Last week, Khadr agreed to plead guilty to US military charges of murder in violation of the laws of war, providing material assistance to a terrorist organization, and espionage, in exchange for a sentence of eight years that will see him freed in 2018.

A plea bargain is a legal strategy often employed by US government prosecutors to force a guilty plea on defendants in controversial cases where the evidence against them are either lacking or not convincing. In such cases, defendants are coerced into admitting to government charges in exchange for a milder punishment, or face the likelihood of a much harsher sentence.

The US Judiciary considers the use of the strategy very effective in claiming legal victory and legitimacy in convicting many defendants that insist on their innocence. US media and rights groups have reported on a number of legal cases in which the plea bargain has been abused.

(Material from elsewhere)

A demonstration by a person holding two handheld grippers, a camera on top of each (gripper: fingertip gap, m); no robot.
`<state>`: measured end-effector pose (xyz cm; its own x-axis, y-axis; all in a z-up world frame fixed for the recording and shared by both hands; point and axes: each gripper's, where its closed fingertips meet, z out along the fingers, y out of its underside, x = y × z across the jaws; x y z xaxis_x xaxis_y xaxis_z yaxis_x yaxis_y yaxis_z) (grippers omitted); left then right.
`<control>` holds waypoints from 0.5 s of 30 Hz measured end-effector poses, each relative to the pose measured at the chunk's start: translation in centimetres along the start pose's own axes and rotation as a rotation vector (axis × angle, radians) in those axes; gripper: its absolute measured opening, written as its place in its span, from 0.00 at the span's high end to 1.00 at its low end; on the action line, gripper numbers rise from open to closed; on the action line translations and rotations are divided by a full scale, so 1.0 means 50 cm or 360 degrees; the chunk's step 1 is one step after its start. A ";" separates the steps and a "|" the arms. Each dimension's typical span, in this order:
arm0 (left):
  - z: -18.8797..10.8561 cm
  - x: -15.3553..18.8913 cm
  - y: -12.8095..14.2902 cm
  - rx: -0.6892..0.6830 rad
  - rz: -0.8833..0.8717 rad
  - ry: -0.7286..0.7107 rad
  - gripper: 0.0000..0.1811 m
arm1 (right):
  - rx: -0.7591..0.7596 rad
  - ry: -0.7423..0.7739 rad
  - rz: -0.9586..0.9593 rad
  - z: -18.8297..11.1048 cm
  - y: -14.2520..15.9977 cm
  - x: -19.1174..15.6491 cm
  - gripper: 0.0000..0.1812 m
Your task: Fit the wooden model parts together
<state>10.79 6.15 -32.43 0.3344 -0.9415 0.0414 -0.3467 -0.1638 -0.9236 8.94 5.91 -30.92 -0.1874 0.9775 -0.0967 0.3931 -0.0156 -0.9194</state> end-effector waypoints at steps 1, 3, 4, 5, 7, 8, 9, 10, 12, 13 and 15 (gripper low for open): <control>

Part of the agreement was that he would be transferred to Canada to complete his incarceration after he finishes a year in US custody.

Khadr has already spent more than eight years in the notorious Guantanamo Bay prison in Cuba.

He was arrested by the US military in Afghanistan in 2002 when he was only 15 years old.

The United Nations, Amnesty International, and other human rights groups have condemned Khadr's continued detention and called on the US government to consider his status as someone who was originally detained as a child soldier and release him immediately.

Moreover, they have rigorously complained that much of Khadr's confessions were rendered under torture and duress.

Khadr is the third Guantanamo detainee to plead guilty and the fifth to face court proceedings before military commissions, which are George W. Bush-era war tribunals, supposedly reformed and reinstated by US President Barack Obama.

Khadr is the last citizen of a Western country held prisoner at the Guantanamo facility.